The "selectProg" shader receives as input a point pattern, where each point has xy coordinates in the [0,1] range, and a z coordinate encoding four random bytes. It may discard some points, and must output for the remaining points at most two vec3 values. In this example the "selectTreeShader" outputs a xyz position on the terrain for each point, in a first vec3, as well as the terrain normal, a random color, a random size, and a random value, packed in a second vec3:
in vec3 pt[]; out vec3 pos; out vec3 params; void main() { if (textureTile(lccSampler, pt[0].xy).r > 0.25) { float z = textureTile(elevationSampler, pt[0].xy).z - 0.35; vec2 n = textureTile(fragmentNormalSampler, pt[0].xy).xy; pos = vec3(pt[0].xy * tileOffset.z + tileOffset.xy, z); vec4 seeds = unpackUnorm4x8(floatBitsToUint(pt[0].z)); vec3 color = vec3(1.0) + (seeds.rgb - vec3(0.5)) * vec3(0.45, 0.45, 0.75); float size = mix(0.8, 1.2, seeds.w) * 0.5; float seed = dot(seeds, vec4(0.25)); params = vec3(uintBitsToFloat(packUnorm2x16(n)), uintBitsToFloat(packUnorm4x8(vec4(color, size))), uintBitsToFloat(packUnorm4x8(vec4(seed, 0.0, 0.0, 0.0)))); EmitVertex(); EndPrimitive(); } }
This code discards the input point pt if the tree density at this point, given by lccSampler, is less than 0.25. For the remaining points, the terrain height and normal are read from the elevationSampler and fragmentNormalSampler tile samplers, the random bytes are extracted from the z coordinate of pt, and the tree position and attributes are computed and output in "pos" and "params". Note that, in order for these outputs to be stored in a VBO for use during rendering, you must enable transform feedback for them:
<module name="selectTreeShader" version="400" source="selectTreeShader.glsl" feedback="interleaved" varyings="pos,params"/>
During rendering the "renderTreeShader.glsl" reads these points, discards those outside the view frustum based on the "clip" uniforms set by proland::DrawPlantsTask, and generates a camera facing quad for the others (using the size attribute generated by the previous shader).
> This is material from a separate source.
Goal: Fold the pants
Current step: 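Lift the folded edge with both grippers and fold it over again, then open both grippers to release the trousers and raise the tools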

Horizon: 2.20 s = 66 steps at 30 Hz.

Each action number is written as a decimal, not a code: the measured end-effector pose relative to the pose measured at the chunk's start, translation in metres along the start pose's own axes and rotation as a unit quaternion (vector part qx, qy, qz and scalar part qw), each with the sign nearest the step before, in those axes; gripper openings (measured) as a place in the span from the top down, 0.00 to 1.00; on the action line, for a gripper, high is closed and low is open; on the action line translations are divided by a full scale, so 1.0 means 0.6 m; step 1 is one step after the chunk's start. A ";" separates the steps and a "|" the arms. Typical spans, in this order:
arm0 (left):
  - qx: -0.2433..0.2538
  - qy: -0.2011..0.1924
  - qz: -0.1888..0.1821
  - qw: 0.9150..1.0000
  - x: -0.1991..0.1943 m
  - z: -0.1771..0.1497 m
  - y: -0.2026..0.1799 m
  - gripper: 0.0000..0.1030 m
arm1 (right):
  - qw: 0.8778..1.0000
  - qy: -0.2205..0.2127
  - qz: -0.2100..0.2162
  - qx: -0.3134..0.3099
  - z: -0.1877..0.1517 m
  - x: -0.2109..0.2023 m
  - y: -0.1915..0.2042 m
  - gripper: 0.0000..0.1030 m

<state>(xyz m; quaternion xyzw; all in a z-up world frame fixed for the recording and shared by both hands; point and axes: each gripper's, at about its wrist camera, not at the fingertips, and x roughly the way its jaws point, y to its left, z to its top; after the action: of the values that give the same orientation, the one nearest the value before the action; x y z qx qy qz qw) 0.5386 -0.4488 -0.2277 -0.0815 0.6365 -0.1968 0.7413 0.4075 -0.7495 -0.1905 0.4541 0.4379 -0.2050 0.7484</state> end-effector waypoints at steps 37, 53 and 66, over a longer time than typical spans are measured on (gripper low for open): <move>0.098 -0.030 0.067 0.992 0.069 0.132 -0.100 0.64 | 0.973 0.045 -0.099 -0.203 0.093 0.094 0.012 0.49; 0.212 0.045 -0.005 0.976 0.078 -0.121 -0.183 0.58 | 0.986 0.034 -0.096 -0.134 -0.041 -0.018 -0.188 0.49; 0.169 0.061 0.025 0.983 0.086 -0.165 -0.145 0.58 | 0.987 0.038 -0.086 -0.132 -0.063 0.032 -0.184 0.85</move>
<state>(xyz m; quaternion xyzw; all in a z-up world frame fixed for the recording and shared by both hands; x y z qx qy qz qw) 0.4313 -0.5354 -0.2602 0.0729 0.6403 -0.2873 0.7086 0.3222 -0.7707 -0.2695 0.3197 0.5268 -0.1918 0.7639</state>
It then shades these quads by using the random color, and the terrain normal stored for each tree by the previous shader.
Trees scene node
Finally, in order to generate and draw the trees, it is necessary to add a scene node for them in the scene graph:
<node name="plants" flags="object,shadow"> <bounds xmin="-50000" xmax="50000" ymin="-50000" ymax="50000" zmin="0" zmax="5000"/> <field id="terrain" value="terrainNode"/> <method id="draw" value="drawPlantsMethod"/> <method id="shadow" value="drawPlantsShadowMethod"/> </node>
Here we specify two methods. The "shadow" method is the following:
<?xml version="1.0" ?> <drawPlantsShadow name="terrain" plants="trees"/>
It generates the trees for the newly created terrain quads at each frame. It also renders the trees in cascaded shadow maps, if a "shadow" prog is specified in the "trees" resource. This method must be called after the terrain quadtree is updated, but before the trees are rendered. For this we add a loop in the camera method, over all objects having the "shadow" flag (which is the case of the above scene node), between the update and draw loops:
<sequence name="cameraMethod"> <foreach var="o" flag="dynamic" parallel="true"> <callMethod name="$o.update"/> </foreach> <foreach var="l" flag="shadow"> <callMethod name="$l.shadow"/> </foreach> <foreach var="o" flag="object" culling="true"> <callMethod name="$o.draw"/> </foreach> <foreach var="o" flag="overlay"> <callMethod name="$o.draw"/> </foreach> </sequence>
The "draw" method is the following:
<?xml version="1.0" ?> <drawPlants name="terrain" plants="trees"/>
- Note:
- both methods expects the scene node to contain a "terrain" field, specifying on which terrain scene node the trees must be instantiated. If this scene node has a tile sampler whose name is "elevation", "fnormal" or "lcc", then the corresponding GLSL uniform will be set in the "selectProg" above, so that it can use this external data to generate attributes for each tree.